A recent survey revealed that a high
percentage of children diagnosed with bipolar had first received a
diagnosis of ADHD.
This is informative, because Ritalin and
other speed-type drugs are given to kids who are slapped with the
ADHD label. Speed, sooner or later, produces a crash. This is easy
to call "clinical depression."
Then comes,
These drugs can produce temporary highs,
followed by more crashes.
The psychiatrist notices the up and down
pattern - and then comes the diagnosis of Bipolar (manic-depression)
and other drugs, including Valproate and Lithium.
In the US alone, there are at least 300,000 cases of motor brain
damage incurred by people who have been prescribed so-called
anti-psychotic drugs (aka "major tranquilizers").
Risperdal (mentioned above as a drug
given to people diagnosed with Bipolar) is one of those major
tranquilizers. (source:
Toxic Psychiatry, Dr. Peter Breggin,
St. Martin's Press, 1991)
This psychiatric drug plague is accelerating across the land.
Where are the mainstream reporters and editors and newspapers and TV
anchors who should be breaking this story and mercilessly hammering
on it week after week? They are in harness.

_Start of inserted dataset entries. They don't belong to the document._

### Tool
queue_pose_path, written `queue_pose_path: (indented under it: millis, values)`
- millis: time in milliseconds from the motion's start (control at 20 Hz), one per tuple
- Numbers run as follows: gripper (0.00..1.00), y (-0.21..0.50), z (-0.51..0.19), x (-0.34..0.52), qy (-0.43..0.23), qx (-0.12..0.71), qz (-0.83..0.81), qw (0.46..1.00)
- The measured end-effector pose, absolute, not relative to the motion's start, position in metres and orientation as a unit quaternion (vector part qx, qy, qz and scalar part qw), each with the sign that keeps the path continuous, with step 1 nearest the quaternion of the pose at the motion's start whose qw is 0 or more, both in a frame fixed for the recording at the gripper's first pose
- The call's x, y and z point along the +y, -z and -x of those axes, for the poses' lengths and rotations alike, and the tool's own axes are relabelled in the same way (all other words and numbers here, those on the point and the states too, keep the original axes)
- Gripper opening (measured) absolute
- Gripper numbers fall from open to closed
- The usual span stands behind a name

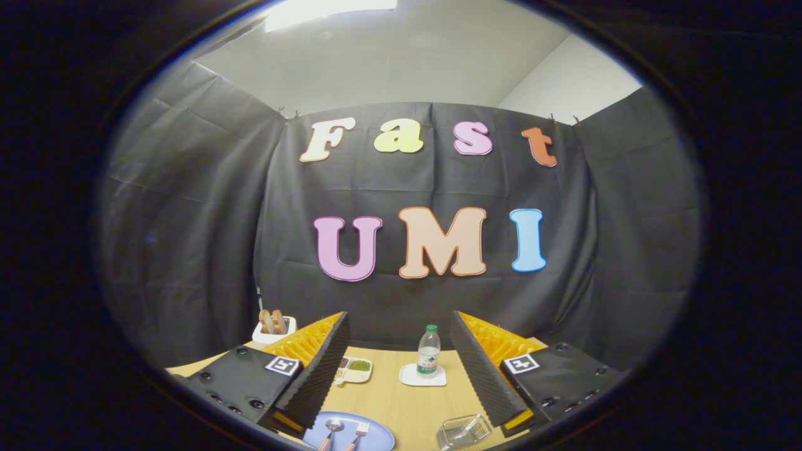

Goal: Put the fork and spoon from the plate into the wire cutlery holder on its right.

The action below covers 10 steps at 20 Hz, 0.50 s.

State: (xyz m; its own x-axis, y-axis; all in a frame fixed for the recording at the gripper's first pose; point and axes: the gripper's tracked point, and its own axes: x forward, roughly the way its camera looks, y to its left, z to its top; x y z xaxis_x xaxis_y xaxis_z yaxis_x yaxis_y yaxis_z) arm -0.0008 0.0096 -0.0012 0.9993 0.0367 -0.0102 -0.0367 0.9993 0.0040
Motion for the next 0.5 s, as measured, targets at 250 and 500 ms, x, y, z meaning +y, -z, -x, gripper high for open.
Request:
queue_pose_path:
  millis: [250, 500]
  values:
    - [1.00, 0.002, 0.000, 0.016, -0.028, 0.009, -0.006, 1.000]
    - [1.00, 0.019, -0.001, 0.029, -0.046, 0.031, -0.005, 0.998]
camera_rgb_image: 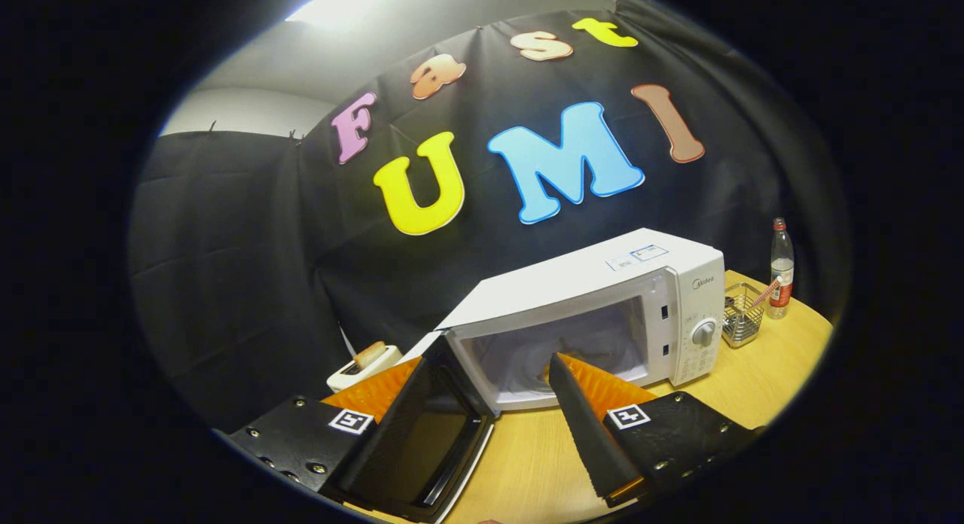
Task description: Open the microwave, put the food inside, and close the microwave door.
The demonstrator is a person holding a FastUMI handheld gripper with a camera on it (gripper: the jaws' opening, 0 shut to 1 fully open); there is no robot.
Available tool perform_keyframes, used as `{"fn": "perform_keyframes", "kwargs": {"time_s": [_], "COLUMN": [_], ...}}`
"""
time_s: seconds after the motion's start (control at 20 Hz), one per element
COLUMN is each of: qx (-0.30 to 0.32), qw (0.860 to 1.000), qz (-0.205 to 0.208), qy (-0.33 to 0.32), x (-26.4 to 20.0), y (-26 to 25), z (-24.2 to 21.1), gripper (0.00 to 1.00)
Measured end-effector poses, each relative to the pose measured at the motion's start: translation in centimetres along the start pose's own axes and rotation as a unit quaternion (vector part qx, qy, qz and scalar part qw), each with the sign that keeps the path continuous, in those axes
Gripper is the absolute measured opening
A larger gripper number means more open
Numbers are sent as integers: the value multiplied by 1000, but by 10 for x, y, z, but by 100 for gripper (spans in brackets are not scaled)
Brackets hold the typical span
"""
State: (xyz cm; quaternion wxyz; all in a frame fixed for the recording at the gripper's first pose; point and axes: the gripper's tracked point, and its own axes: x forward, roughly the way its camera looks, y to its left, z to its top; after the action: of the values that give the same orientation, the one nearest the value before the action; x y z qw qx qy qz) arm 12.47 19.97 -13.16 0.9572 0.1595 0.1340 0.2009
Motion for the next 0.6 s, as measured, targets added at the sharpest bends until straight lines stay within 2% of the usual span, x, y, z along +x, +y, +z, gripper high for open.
{"fn": "perform_keyframes", "kwargs": {"time_s": [0.3, 0.6], "qx": [-58, -98], "qw": [996, 983], "qz": [69, 150], "qy": [10, 29], "x": [-52, -89], "y": [75, 153], "z": [-18, -48], "gripper": [97, 97]}}
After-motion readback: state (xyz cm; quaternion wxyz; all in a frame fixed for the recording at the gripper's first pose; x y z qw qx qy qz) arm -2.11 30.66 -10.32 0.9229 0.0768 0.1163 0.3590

And Dr. Frances is somehow let off the hook.
He's admitted in print
that the whole basis of his profession is throwing darts at labels
on a wall, and implies the "effort" is rather heroic - when, in
fact, the effort leads to more and more poisonous drugs being
dispensed to adults and children, to say nothing of the effect of
being diagnosed with "a mental disorder."
I'm not talking about "the
mental-disease stigma," the removal of which is one of Hillary
Clinton's missions in life.
No, I'm talking about MOVING A HUMAN
INTO THE SYSTEM, the medical apparatus, where the essence of the
game is trapping that person to harvest his money, his time, his
energy, and of course his health - as one new diagnosis follows on
another, and one new toxic treatment after another is undertaken,
from cradle to grave.
The result is a severely debilitated
human being (if he survives), whose major claim to fame is his list
of diseases and disorders, which he learns to wear like badges of
honor.
Thank you, Dr. Frances...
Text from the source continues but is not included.